". . . if I cannot be the good citizen, I will settle for the money" - Christian Peet
So, like I said, I read Christian Peet's Big American Trip (Shearsman Books 2009) on the way back from Las Vegas, which both was and wasn't the best time to read it. Was, in the sense that LV concentrates a lot of the America the postcard-writing protagonist of the book travels through and reveals, from Seattle to Brooklyn. Wasn't, b/c we were flying through thunderstorms and I thought I was going to die. One wants to read something more - well, comforting - at a moment like that.
(BTW, a major American literary event occurred in the comments to my last post - viz., Mr. P. wrote a new "post" from Las Vegas (of the Mind, anyhow). Really. Check it - it's good.)
So, since this is a book description and not a book review, I feel no compulsion to connect my thoughts - and frankly, I think it's bad form to do so, on a blog.
- A propos the epigraph, there are so many quotable quotes, it's not funny. Actually, some of them are quite funny, now that I think of it.
- It's horizontal - I mean "landscape." It's composed of postcards. Some of them are addressed to real organizations (did you really send them, C? - like Lazlo Toth?), but we never see the pictures on the other side.
- Some of the postcards have what look like "real" descriptions on the top - e.g., from "Downtown Big Timber, MT" ("And how is city 'Big Timber' with no tree?")
- Some don't
- The terms "restrictive" and "nonrestrictive" take on political and grammatical meaning at once, in this book. It is overrun by aliens.
- Lyrics from Foreigner song: "Whale, I'm HOP LOADED/ Czech in sea// Zygote a viva/ or 103" Who knew.
- Echoes of other American boy-poets on the road (sans !!'s):
Montana of the God spiteful, my hooded destiny . . .
Montana, you are difficult to see. You are wet
crystals of sun. Montana of Clark Forks
and no end of miles. Montana, I am not to cry.
or:
I am tired without one more day a home.
I am tired without one more day a friend.
My home, which is not the house, does not exist.
- It's all in Plain English, with some in Spanish, French, and German.
- It ends with "the agreement of the bodega" in "The Nation of Brooklyn." Unfortunately, the Orthogonian Flyovers (or Drivepasts) are part of the same political nation (cf. Nixonland, by Rick Perlstein). A trip from Wichita to Lincoln might be real different, for instance. Worth bearing in mind.
- Lots of appropriated material (with 3-postcard bibliography) - we like that, here at Blog of Myself(s).
- The font bugs - all caps, and someone's idea of handwriting. Too bad it isn't real Peet handwriting. Second edition, maybe.

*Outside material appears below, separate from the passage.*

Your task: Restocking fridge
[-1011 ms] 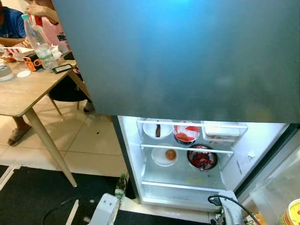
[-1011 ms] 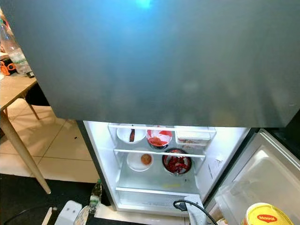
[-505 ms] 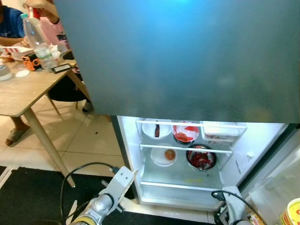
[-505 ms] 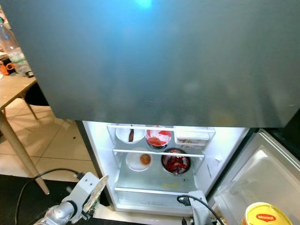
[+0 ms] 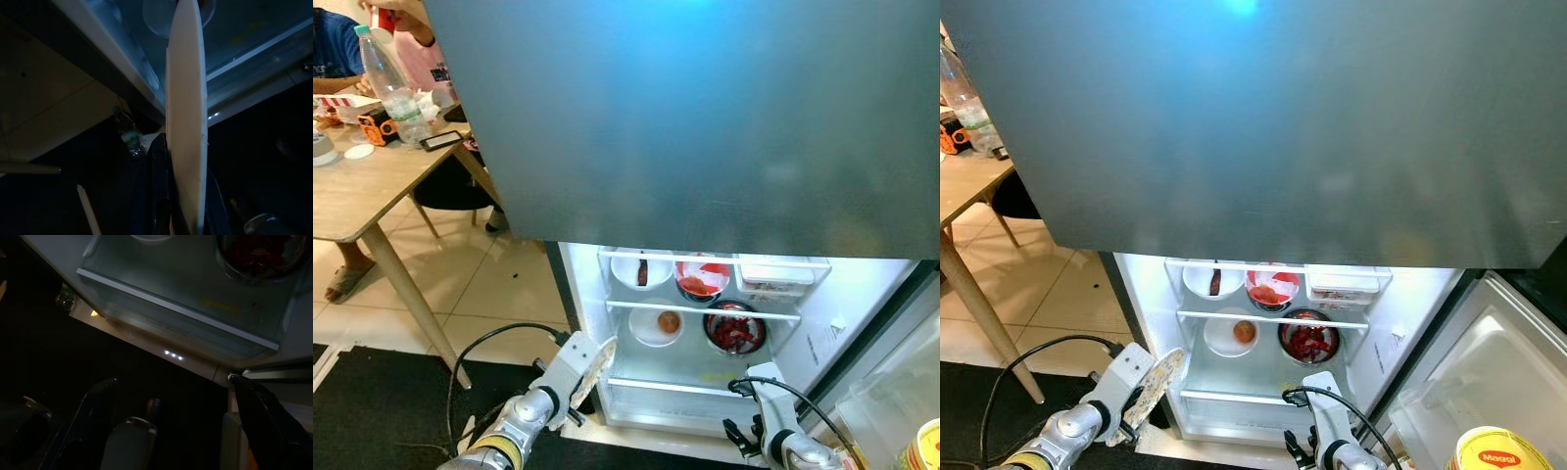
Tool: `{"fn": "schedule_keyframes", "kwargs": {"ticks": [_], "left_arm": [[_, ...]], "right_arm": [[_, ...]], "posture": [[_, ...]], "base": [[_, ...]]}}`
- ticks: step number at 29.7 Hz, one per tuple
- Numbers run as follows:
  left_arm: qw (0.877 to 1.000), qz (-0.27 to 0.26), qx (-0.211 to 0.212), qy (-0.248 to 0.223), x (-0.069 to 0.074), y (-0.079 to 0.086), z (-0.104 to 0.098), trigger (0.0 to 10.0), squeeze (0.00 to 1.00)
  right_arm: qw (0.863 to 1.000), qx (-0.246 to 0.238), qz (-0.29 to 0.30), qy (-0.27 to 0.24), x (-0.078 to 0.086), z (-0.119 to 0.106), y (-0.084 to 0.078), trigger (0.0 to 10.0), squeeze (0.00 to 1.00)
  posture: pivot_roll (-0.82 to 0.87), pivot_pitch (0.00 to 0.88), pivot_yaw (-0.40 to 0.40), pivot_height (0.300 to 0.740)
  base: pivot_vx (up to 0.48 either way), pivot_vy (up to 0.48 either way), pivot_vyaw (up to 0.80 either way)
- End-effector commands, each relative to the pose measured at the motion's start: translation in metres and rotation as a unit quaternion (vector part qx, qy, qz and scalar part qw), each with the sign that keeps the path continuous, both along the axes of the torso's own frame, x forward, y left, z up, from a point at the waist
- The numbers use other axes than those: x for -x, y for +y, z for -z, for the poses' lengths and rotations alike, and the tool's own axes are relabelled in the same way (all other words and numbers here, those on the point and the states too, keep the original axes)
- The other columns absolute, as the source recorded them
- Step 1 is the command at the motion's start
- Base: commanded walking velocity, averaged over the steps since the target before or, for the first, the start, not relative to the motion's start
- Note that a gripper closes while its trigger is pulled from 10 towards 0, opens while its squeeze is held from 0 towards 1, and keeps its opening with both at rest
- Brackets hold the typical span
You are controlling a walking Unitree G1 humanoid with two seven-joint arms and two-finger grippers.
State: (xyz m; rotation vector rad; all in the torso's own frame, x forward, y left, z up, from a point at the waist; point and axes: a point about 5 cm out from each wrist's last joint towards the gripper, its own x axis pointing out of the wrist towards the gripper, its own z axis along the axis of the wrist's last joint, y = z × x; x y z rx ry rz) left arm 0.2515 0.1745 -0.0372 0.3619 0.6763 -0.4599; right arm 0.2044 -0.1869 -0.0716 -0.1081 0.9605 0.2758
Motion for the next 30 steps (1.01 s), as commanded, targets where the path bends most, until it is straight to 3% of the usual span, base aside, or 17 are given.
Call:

- I really like the "raw" feel of it. Reminds me of G. Gudding's Rhode Island Notebook. Only shorter (postcards v. notebooks).
- It's a drive. It's always a drive. And:
The Drive is "Welcome to" and "Thank You"
The Drive is bison disappear to the hills.
The Drive is abandoned, condom in the rest area
The Drive is no backyard hill or stump
The Drive is find the long definition home
The Drive is steel & tar & oil & gas & coffee
The Drive is under the weather as under the law
The Drive is beyond me
The Drive is Heartland into stone
- No more description, kids - time to get the book and read it.